* Problem to solve: Go through the entries below, tally each line that has the word "lies", and give only the total.

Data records
------------------------------

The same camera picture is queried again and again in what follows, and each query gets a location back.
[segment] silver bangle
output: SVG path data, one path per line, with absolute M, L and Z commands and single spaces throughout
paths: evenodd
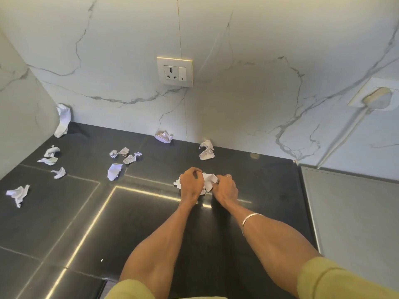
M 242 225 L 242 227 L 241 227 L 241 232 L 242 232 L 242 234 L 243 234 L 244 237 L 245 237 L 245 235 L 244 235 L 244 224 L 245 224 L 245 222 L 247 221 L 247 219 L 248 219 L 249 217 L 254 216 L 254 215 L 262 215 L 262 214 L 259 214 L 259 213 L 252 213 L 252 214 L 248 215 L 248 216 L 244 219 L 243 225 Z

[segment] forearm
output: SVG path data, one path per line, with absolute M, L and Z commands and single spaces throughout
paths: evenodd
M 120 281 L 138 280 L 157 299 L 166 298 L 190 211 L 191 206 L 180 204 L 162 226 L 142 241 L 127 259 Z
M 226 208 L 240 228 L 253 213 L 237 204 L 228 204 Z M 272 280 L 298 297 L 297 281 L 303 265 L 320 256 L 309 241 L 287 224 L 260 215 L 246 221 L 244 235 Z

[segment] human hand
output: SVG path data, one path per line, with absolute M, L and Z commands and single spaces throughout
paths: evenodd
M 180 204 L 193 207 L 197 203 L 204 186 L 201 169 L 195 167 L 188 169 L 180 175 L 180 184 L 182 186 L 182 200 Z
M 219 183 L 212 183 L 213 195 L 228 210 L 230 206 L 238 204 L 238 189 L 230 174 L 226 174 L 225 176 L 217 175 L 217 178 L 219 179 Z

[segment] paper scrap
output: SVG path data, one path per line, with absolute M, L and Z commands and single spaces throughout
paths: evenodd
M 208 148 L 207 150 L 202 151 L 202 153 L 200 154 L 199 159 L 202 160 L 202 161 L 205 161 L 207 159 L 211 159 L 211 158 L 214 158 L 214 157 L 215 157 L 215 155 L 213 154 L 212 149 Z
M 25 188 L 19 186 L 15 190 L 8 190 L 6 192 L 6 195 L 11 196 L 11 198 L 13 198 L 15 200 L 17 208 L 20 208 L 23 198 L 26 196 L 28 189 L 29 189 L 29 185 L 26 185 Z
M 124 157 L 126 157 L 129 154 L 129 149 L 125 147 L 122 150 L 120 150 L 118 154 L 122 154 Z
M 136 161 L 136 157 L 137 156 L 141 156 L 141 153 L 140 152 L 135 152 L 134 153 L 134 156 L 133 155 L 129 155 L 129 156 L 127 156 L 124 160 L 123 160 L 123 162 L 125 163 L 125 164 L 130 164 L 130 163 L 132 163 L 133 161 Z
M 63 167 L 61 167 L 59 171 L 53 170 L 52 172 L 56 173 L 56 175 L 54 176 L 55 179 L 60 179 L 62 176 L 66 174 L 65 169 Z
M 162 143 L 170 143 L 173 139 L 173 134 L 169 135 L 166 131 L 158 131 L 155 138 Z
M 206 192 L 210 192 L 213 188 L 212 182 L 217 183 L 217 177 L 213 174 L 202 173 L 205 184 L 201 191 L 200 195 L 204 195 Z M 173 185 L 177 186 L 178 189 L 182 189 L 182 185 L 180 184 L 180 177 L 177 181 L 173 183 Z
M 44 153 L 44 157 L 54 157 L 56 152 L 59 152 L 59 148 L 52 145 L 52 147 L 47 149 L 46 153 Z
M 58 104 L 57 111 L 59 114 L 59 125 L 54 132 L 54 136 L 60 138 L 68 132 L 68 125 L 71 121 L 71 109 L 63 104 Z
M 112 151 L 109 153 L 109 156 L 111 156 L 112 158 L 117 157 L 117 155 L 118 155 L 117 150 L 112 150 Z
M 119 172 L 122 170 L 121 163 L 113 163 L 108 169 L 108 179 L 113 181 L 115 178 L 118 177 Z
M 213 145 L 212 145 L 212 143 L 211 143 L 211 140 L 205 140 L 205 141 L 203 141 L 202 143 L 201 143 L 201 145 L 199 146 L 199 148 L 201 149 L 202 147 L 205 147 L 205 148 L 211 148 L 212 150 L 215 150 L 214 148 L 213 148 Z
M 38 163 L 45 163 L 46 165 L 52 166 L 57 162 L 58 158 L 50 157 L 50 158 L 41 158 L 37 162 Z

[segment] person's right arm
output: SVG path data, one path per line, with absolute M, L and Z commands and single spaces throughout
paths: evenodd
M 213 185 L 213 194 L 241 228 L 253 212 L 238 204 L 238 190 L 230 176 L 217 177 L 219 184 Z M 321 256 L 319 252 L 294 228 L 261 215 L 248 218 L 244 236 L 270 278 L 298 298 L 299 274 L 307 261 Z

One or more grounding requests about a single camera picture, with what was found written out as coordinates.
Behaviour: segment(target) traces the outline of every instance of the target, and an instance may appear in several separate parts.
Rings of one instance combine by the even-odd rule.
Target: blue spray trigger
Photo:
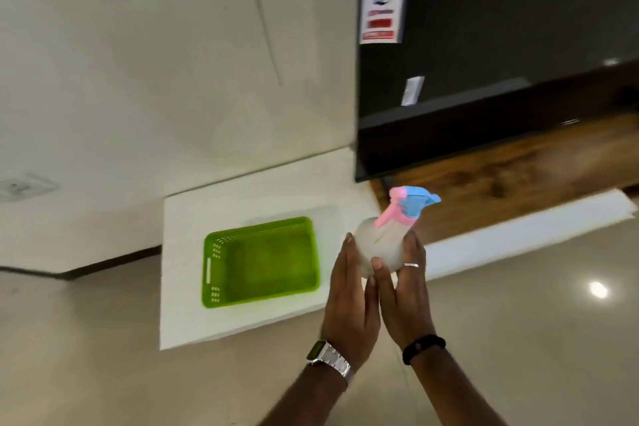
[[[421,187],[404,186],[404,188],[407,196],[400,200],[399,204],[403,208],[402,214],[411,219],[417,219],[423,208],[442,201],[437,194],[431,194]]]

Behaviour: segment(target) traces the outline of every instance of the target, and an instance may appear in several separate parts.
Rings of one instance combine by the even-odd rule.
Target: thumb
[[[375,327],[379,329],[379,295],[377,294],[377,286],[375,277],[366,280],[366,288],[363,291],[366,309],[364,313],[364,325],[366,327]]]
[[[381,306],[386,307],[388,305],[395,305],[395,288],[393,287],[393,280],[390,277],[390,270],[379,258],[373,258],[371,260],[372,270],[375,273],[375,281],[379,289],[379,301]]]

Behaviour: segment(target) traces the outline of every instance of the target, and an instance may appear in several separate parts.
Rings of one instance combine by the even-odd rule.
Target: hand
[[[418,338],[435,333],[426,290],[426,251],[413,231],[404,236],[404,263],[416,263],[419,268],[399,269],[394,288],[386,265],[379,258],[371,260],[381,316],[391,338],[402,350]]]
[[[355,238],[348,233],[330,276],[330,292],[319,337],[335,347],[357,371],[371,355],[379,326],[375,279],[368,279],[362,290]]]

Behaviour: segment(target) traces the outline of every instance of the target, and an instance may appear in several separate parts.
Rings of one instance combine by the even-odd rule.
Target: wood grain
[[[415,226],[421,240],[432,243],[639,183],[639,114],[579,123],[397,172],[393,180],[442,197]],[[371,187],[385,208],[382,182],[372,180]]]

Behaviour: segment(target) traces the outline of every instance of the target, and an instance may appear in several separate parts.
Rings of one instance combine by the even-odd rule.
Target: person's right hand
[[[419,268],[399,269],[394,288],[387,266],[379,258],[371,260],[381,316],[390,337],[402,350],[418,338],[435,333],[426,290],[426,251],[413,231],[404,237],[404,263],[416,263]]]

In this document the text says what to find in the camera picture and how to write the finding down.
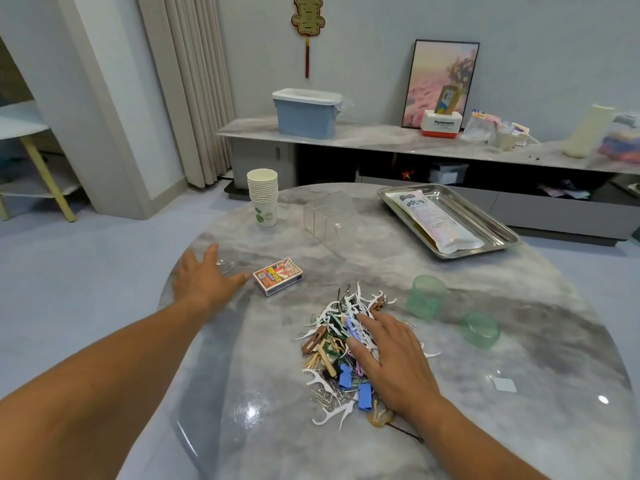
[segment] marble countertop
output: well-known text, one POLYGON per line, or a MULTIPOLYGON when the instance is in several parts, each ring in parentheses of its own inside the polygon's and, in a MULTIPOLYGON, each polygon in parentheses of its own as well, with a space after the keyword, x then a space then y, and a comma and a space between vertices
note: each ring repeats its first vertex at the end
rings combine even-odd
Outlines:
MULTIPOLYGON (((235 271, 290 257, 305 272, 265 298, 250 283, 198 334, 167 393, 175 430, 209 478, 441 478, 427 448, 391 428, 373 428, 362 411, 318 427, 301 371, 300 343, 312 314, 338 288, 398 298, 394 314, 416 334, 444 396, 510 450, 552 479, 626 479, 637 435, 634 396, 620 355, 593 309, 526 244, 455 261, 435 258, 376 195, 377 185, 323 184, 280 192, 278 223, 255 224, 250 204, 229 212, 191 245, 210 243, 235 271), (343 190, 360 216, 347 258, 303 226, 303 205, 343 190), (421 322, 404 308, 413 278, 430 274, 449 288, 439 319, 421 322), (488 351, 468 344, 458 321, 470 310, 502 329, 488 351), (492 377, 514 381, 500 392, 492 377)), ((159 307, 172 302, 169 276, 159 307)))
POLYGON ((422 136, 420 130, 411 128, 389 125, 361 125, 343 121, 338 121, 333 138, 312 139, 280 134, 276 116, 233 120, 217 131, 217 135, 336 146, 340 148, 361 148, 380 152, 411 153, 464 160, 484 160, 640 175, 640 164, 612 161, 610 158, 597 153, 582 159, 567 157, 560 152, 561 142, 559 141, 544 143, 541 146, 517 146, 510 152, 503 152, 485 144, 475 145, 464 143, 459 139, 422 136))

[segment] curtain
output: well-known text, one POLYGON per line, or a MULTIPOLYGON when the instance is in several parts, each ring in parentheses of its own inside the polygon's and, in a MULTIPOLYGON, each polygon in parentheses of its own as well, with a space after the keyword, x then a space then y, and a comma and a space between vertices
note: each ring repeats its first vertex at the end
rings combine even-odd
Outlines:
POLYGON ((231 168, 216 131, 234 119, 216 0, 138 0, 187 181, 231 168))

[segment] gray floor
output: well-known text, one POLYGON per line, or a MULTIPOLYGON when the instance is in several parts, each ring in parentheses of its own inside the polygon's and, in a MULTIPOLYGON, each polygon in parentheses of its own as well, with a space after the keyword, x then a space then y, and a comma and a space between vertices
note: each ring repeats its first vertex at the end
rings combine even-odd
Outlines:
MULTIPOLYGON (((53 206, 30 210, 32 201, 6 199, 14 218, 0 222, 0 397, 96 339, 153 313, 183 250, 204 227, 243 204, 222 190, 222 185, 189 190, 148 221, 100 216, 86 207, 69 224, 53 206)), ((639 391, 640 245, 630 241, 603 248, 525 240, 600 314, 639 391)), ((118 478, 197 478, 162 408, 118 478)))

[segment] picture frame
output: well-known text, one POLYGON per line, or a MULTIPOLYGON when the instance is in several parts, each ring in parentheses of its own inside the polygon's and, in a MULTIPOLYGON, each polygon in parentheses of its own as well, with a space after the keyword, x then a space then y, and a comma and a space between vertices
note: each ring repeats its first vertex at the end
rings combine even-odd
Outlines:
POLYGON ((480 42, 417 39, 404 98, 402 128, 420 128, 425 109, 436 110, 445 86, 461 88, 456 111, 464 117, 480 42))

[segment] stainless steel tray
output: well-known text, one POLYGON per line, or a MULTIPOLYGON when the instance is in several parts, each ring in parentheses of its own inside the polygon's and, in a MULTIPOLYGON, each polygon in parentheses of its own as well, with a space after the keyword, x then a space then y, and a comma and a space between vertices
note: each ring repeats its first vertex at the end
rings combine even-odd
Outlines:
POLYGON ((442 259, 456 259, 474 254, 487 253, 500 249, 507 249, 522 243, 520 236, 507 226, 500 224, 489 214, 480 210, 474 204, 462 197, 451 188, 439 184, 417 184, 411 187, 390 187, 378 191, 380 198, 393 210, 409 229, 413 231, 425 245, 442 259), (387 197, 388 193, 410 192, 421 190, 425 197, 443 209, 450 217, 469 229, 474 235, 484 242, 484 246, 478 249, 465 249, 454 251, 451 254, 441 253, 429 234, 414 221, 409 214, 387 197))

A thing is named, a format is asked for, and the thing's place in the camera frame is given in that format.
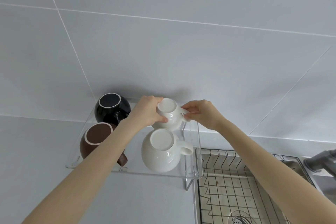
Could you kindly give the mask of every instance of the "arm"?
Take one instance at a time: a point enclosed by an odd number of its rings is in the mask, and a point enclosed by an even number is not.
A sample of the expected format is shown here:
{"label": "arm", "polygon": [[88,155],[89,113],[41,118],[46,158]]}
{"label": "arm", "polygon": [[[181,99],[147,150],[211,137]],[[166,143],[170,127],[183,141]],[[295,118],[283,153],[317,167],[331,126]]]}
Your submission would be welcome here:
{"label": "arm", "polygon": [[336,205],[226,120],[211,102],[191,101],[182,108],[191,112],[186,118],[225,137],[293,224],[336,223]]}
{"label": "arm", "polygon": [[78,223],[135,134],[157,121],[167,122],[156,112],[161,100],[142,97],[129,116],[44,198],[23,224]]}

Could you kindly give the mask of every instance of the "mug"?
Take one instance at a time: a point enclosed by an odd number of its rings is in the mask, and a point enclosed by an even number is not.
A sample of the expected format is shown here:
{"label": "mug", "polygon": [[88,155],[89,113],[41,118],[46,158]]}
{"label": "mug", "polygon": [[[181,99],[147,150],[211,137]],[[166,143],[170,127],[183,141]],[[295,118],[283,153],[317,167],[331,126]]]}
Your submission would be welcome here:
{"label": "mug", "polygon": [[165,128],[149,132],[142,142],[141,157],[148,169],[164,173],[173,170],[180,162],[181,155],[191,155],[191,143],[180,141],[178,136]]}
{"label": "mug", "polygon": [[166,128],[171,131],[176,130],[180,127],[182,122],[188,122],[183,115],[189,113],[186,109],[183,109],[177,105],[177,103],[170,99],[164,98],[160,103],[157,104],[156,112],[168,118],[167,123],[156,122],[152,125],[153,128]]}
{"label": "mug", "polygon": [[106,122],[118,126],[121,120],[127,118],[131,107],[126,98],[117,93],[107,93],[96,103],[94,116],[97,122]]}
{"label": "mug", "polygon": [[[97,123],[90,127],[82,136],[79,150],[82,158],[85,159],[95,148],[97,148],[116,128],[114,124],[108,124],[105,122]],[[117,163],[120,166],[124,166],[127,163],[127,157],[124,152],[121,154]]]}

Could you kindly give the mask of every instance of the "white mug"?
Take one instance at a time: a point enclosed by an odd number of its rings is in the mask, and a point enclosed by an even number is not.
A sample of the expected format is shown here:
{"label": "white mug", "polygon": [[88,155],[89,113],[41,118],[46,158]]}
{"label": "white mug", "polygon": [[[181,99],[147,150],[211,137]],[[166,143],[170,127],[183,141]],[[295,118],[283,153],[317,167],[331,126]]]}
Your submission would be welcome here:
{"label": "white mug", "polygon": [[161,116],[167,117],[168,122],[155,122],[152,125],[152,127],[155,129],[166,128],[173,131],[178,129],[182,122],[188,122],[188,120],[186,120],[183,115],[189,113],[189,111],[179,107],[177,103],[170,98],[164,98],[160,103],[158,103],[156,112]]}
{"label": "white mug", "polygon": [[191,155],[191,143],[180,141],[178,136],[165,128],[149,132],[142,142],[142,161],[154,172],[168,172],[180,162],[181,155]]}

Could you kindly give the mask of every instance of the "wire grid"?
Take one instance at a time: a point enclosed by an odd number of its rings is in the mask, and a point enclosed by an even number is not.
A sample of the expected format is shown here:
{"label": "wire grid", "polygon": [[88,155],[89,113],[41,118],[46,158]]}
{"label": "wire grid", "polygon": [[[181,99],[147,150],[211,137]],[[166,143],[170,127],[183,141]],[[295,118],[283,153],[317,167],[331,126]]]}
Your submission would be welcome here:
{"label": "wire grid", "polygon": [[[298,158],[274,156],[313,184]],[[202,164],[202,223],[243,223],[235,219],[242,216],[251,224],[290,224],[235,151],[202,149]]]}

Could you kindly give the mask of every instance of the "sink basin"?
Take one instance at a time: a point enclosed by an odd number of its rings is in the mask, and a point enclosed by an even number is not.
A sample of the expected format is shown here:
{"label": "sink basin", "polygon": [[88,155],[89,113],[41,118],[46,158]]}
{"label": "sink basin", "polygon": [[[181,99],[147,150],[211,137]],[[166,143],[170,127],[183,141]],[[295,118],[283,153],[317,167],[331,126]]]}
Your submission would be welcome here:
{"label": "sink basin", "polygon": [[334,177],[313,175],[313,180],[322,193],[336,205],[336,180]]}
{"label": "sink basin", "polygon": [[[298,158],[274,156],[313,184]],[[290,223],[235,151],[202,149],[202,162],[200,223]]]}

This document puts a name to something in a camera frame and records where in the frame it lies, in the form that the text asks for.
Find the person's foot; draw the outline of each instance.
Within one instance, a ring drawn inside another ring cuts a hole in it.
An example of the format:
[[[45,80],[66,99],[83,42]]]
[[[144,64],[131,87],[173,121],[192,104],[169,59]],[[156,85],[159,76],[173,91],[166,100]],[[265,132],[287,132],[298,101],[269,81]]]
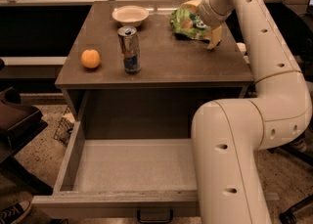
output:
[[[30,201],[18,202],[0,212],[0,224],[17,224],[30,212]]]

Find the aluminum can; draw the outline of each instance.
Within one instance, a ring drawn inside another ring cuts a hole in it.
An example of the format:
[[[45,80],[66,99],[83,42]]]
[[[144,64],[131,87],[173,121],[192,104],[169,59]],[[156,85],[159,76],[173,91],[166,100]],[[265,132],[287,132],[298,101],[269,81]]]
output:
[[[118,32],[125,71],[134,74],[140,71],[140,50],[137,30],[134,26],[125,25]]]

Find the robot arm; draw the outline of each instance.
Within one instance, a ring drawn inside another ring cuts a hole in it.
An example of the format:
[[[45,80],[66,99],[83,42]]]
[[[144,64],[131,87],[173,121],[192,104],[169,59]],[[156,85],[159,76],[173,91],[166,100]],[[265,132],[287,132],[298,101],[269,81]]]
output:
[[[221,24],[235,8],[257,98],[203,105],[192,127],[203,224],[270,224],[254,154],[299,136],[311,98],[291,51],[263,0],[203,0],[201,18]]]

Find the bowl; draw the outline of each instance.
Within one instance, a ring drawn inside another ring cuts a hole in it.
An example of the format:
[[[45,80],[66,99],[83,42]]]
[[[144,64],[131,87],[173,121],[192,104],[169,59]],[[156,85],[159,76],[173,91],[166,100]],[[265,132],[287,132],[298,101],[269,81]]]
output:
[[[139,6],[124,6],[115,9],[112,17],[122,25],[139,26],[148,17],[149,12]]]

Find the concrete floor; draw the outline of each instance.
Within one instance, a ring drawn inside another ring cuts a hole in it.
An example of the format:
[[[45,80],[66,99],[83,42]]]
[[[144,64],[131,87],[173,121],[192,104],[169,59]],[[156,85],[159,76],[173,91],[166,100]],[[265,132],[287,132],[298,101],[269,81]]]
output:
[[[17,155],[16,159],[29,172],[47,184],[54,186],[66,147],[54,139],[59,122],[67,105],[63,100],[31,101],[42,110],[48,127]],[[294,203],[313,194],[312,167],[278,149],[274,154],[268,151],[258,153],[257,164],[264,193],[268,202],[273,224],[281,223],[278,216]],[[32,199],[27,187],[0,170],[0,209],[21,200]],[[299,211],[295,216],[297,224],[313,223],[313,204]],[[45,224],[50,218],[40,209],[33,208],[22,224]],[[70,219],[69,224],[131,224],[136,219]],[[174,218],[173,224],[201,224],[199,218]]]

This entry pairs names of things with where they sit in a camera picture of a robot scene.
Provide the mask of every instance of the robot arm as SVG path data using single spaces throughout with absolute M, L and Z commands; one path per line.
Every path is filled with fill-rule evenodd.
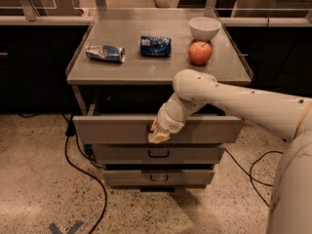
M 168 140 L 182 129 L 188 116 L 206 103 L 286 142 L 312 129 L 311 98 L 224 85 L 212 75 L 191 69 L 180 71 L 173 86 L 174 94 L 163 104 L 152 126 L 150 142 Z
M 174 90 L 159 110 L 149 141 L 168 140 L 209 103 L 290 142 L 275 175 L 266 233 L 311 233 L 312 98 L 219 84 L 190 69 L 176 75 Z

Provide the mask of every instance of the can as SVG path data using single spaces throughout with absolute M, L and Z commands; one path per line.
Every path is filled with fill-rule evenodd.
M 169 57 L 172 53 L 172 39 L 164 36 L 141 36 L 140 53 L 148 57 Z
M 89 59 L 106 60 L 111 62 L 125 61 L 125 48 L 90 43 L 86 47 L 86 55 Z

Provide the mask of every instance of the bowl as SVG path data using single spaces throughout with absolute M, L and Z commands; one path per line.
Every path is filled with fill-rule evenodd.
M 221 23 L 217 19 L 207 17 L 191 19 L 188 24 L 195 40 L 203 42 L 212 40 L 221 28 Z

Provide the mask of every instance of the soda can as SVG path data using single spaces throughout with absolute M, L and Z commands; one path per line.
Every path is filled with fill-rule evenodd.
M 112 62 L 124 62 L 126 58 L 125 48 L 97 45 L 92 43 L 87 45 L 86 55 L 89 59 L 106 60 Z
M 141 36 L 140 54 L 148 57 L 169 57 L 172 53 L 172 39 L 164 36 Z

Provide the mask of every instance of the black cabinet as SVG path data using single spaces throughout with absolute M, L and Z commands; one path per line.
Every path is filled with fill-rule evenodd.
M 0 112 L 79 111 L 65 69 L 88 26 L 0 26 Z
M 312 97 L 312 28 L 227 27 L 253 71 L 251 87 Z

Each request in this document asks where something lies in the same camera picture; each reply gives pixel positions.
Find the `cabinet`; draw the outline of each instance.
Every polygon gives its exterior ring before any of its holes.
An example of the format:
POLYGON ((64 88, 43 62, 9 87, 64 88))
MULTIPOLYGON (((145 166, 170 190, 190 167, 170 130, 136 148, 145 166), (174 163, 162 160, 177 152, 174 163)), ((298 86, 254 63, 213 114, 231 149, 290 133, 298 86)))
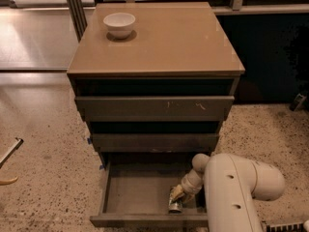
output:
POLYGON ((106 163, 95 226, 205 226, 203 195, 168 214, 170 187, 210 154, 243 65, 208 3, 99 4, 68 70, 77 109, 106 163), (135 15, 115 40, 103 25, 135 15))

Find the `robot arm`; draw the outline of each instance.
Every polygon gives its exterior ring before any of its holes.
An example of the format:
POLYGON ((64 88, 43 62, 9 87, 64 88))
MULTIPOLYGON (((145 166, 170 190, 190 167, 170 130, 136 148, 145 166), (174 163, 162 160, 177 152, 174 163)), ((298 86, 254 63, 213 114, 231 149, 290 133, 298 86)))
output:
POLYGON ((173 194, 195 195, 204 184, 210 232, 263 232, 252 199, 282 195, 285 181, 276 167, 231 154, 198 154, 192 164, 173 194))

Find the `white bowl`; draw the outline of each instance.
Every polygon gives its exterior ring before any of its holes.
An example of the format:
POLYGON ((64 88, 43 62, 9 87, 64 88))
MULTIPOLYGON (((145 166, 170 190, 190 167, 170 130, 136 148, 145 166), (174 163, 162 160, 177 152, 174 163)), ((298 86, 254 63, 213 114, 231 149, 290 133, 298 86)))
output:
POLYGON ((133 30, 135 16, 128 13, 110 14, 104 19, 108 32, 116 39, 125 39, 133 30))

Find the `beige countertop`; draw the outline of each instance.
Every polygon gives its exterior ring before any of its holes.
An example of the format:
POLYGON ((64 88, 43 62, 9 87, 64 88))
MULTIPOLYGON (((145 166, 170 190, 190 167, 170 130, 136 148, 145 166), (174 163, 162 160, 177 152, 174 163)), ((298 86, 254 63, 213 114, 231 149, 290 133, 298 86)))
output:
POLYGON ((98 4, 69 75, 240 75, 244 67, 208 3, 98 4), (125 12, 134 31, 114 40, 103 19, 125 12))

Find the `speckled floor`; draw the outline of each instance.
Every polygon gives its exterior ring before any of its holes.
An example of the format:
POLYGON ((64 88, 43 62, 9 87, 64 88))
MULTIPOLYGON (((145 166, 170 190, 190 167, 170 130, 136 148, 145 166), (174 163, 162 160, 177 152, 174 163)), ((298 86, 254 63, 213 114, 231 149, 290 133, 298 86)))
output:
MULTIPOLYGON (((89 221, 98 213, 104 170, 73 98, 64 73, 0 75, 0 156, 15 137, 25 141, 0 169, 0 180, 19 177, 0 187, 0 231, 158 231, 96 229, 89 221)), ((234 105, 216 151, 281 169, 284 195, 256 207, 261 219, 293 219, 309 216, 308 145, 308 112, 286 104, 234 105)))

------------------------------

* Result of this exercise: 2